Bons baisers de répétitions
Journal du Beagle

    Première semaine d’exploration.
   Les répétitions de Des chimères en automne ont commencé depuis deux semaines. Difficile de résumer dans quel bateau on se trouve : sur le pont, il y a Darwin, l’humain, notre ancêtre australopithèque Lucy, le gène FOXP2, le philosophe allemand sulfureux Sloterdijk ; et dans la cale, Lacan. Etrange théâtre que des textes scientifiques, philosophiques apprivoisés par des acteurs.
    Autour d’extraits de la biographie de Darwin, de textes sur le cerveau, de la question de la forme, les comédiens improvisent et discutent. Pour l’universitaire, cette approche de la science est déroutante, nouvelle : donner du sens à la science sur un plateau. Il ne s’agit pas de vulgarisation, plutôt d’une recherche, à la table et dans le jeu. Une quête de fond comme de forme. Le travail de Jean-François Peyret est une recherche en acte, réconciliant théorie et pratique ; les répétitions alternent entre les phases d’improvisation et les discussions à la table, portant sur la philosophie, le darwinisme, Heidegger, et pas forcément sur les tentatives de jeu qui viennent d’avoir lieu.
    C’est la forme qui est ici centrale : comme objet d’étude et comme mode de découverte. Dans les premières semaines, j’ai été frappée et séduite par la façon dont les comédiens s’appropriaient le discours scientifique ou philosophique. Hors salle de répétition aussi, d’ailleurs. La situation de la traduction revient à plusieurs reprises : en juin, Lucie répétait un texte qu’on lui dictait à l’oreillette et qu’elle découvrait en le disant. Elle adoptait une gestuelle explicative, pour compenser ce qu’elle ne comprenait pas immédiatement. Le texte scientifique y prenait une dimension humoristique inattendue.
    Et aussi ces moments de mise en situation : Clément jouant Darwin chez son psy, incarné par un Jacques exaspéré. En effet, à lire l’autobiographie du naturaliste, on voit surgir Freud qui se frotte les mains en coulisses : Darwin est un grand hypocondriaque devant l’éternel, fasciné par la figure du père. Entre les “ oui, voilà ”, la situation concrète du naturaliste sur le divan ressemble presque à une entourloupe pédagogique : en rigolant de l’Œdipe de Charles, on se surprend à écouter attentivement ses découvertes.
    Donc, des débuts de répétition très ludiques. En revanche, j’ignore encore le cap de ce bateau. Quand j’avais vu La génisse et le pythagoricien, je me rappelle être entrée immédiatement dans les situations, avoir beaucoup ri, ressenti des émotions, mais je m’aperçois a posteriori que je n’ai pas compris grand’chose à l’architecture du spectacle. Est-ce que le spectateur des Chimères verra le sillage du Beagle ? S’il ne le voit pas, il n’a qu’à profiter du paysage, après tout.     

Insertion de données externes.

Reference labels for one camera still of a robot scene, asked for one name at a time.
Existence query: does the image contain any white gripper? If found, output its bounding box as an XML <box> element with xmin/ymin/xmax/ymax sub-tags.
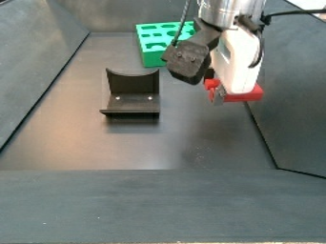
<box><xmin>209</xmin><ymin>27</ymin><xmax>260</xmax><ymax>106</ymax></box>

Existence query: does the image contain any red square-circle block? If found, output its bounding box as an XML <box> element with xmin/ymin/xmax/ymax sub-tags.
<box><xmin>203</xmin><ymin>78</ymin><xmax>263</xmax><ymax>103</ymax></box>

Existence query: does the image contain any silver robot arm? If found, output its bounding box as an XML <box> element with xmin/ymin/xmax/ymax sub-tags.
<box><xmin>199</xmin><ymin>0</ymin><xmax>266</xmax><ymax>105</ymax></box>

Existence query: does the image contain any black curved fixture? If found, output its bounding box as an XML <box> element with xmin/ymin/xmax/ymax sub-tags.
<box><xmin>98</xmin><ymin>69</ymin><xmax>160</xmax><ymax>116</ymax></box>

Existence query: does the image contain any green foam shape board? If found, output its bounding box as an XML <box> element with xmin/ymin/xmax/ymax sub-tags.
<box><xmin>135</xmin><ymin>20</ymin><xmax>197</xmax><ymax>69</ymax></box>

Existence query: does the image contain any black cable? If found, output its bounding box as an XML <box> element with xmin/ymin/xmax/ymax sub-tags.
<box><xmin>171</xmin><ymin>0</ymin><xmax>192</xmax><ymax>48</ymax></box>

Deuxième semaine d’exploration.
    L’équipe découvre une salle de répétition plus proche d’un studio de danse que d’une boîte noire. On choisit les textes, on expurge la partition.
    Le héros de la traversée, ce sera surtout Darwin, et sa façon d’appréhender les choses et les animaux. Personnage surprenant de bourgeoisie victorienne, Charles a vécu dans un endroit perdu pendant des années, entre de sa bigote de femme, Emma et ses dix enfants. Il a attendu vingt ans avant de publier L’Origine des espèces, conscient du scandale possible.. Tout le contraire de Faust s’exclamant “ Ach ! Philosophie ! ” et projetant de défier Dieu. Darwin, savant prudent et systématique qui part de la collection, de l’observation des différences infimes entre les tortues de l’île Charles et celles de l’île James, arrive à l’immense conclusion que “ l’homme descend d’un quadrupède velu et pourvu d’une queue, arboricole et habitant l’Ancien Monde ”, rejeton lui-même d’un marsupial archaïque, proche des larves des Ascidiens.
    Il y parvient par la déduction rationnelle, sans être guidé par une grande idée englobante et mystique. Son approche comportementale des animaux est à la fois moderne et complètement archaïque. Ses questionnements sur les réactions des vers de terre au sons du piano ou sur l’ours noir nous font sourire, on imagine un vieux barbu proche de nos savants de par son approche méthodique et objective et délicieusement suranné dans ses questionnements anthropomorphes : les vers n’exagèrent-ils pas à se tortiller ainsi quand on les coupe en deux ? l’un a réagi au do en clef de sol et l’autre s’est enfui sur une note grave : que faut-il en déduire ?
    Et pourtant, cette démarche analytique et précautionneuse va peu à peu ébranler la foi d’une grande partie de la population anglaise. Il en va de même de son athéisme, jouissif, du moins pour les bouffe-curés : il le découvre en suivant un raisonnement implacable, et après n’a plus le moindre doute. Beauté de la rationalité scientifique.
    Une question resurgit souvent au cours des répétitions: pourquoi il n’y a pas de grande pièce sur Charles Darwin ? cette jouissance du savoir ne semble pas fort théâtrale. Pas de grand conflit externe ou interne ; ni drame, ni tragédie. Sinon le drame bourgeois résumé par Jean-François : “ l’homme descend du singe, comment je vais le dire à ma femme ? ” Le grand rationnalisme, ce n’est (hélas) pas un mythe qui fait rêver aujourd’hui : difficile de supplanter Adam et Eve par le singe.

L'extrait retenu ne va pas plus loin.